Material for this exercise
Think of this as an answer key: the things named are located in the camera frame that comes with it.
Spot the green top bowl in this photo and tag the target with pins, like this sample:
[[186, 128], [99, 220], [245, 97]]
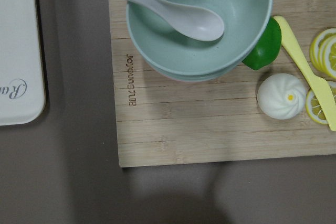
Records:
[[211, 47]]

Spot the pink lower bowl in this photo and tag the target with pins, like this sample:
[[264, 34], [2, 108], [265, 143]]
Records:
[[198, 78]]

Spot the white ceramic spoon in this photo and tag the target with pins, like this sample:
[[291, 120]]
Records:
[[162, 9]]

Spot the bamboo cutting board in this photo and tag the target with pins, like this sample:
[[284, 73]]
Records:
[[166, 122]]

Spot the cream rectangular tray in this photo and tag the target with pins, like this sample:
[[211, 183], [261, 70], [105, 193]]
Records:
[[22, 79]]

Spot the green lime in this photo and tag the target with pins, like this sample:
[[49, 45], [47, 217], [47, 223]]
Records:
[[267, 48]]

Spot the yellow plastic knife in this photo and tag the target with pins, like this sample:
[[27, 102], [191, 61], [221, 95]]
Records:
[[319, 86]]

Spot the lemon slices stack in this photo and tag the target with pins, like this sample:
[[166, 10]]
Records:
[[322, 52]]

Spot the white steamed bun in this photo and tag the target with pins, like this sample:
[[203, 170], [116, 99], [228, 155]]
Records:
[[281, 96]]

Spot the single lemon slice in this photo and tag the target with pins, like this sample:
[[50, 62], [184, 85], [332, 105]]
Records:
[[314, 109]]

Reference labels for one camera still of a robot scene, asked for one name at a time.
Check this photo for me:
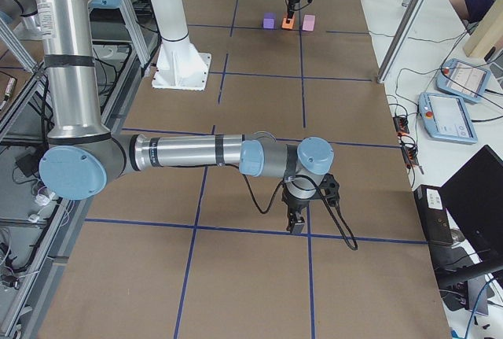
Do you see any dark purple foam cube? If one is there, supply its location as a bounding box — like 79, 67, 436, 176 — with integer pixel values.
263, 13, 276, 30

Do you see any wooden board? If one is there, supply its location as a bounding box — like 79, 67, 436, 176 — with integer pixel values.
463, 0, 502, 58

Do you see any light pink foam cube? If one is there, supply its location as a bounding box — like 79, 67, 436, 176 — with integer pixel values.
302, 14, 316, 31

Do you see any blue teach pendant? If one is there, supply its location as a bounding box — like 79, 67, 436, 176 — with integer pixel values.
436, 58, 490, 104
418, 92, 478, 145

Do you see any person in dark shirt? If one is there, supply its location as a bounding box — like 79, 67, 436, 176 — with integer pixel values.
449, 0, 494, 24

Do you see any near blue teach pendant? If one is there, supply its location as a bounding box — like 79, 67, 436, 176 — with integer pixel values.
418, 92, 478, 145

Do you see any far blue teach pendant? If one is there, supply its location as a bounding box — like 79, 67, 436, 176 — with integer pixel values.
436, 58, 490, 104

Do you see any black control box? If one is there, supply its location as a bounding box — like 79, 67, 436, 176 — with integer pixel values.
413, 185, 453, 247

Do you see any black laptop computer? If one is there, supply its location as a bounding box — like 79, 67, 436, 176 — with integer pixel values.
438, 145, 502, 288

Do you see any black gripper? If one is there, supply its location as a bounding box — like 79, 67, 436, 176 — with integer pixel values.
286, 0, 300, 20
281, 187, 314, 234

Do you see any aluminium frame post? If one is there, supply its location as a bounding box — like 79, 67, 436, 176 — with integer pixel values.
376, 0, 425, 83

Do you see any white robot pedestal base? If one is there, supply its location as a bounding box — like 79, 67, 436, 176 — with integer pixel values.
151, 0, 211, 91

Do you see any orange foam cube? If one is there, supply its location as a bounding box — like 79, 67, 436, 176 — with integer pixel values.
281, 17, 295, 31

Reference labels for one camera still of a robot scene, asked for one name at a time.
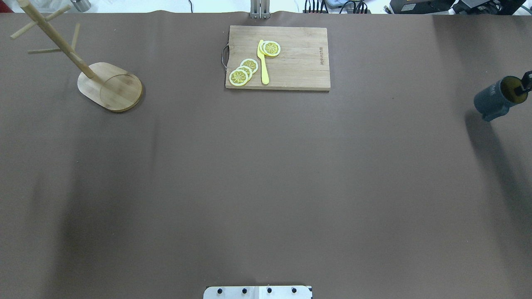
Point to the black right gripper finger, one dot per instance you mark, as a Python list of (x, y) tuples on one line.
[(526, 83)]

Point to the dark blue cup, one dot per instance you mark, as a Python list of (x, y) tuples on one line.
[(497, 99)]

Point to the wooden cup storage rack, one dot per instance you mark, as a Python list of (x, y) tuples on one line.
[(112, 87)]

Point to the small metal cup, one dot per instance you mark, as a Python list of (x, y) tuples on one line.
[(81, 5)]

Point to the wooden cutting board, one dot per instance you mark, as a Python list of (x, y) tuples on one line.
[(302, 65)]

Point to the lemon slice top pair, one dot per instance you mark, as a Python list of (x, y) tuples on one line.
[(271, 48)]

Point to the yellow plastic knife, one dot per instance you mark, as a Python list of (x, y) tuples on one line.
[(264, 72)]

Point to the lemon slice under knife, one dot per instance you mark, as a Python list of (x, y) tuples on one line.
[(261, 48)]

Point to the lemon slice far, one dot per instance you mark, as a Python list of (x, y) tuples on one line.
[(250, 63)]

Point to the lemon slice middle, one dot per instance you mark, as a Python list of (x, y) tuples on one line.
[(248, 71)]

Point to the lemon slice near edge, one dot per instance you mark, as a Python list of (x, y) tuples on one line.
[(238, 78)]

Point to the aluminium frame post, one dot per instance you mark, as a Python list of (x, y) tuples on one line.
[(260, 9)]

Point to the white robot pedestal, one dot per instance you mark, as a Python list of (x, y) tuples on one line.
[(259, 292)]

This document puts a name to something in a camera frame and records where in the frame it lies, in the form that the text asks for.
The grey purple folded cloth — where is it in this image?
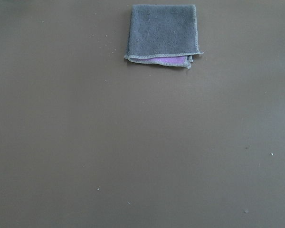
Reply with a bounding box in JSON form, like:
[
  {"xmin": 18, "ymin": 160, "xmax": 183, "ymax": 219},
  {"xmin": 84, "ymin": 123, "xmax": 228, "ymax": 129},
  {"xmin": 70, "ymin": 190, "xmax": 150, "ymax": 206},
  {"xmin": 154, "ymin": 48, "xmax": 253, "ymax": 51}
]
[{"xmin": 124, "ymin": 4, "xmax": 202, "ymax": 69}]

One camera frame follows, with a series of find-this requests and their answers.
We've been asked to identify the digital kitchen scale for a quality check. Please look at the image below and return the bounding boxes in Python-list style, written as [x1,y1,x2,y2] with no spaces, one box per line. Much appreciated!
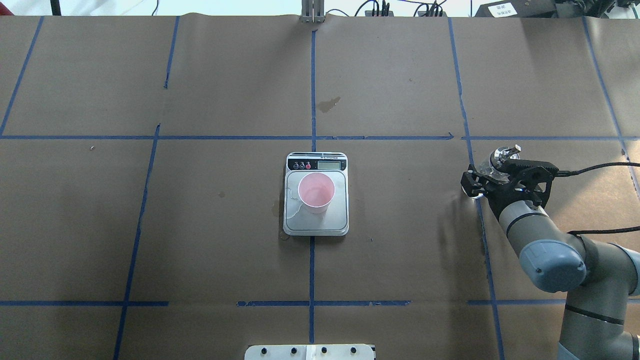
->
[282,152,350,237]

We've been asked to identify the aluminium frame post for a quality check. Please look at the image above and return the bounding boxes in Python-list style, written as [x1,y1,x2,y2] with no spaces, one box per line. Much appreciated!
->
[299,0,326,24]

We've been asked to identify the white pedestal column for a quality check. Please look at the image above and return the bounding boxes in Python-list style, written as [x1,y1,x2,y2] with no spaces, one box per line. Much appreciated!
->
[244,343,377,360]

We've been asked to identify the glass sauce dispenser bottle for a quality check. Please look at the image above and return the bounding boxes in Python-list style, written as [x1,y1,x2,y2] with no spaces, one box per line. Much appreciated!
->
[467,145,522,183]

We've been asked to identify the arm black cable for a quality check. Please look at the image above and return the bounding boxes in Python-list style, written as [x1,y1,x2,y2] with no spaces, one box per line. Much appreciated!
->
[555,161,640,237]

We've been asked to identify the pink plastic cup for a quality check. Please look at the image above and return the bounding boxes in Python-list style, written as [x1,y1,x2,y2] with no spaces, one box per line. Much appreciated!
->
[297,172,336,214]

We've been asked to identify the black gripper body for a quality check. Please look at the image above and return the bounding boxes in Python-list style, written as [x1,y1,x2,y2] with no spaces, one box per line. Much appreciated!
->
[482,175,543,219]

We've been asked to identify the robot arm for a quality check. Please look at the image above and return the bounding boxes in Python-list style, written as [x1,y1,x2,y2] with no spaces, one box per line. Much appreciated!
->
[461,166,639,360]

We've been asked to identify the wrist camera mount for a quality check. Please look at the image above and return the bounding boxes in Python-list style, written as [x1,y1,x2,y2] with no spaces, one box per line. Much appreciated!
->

Work order
Would you copy every line of the entries that includes the word "form"?

Written solution
This document puts a name to something in a camera frame and records where in the frame it lies, in the form that the text asks for.
Reply with a bounding box in JSON form, like:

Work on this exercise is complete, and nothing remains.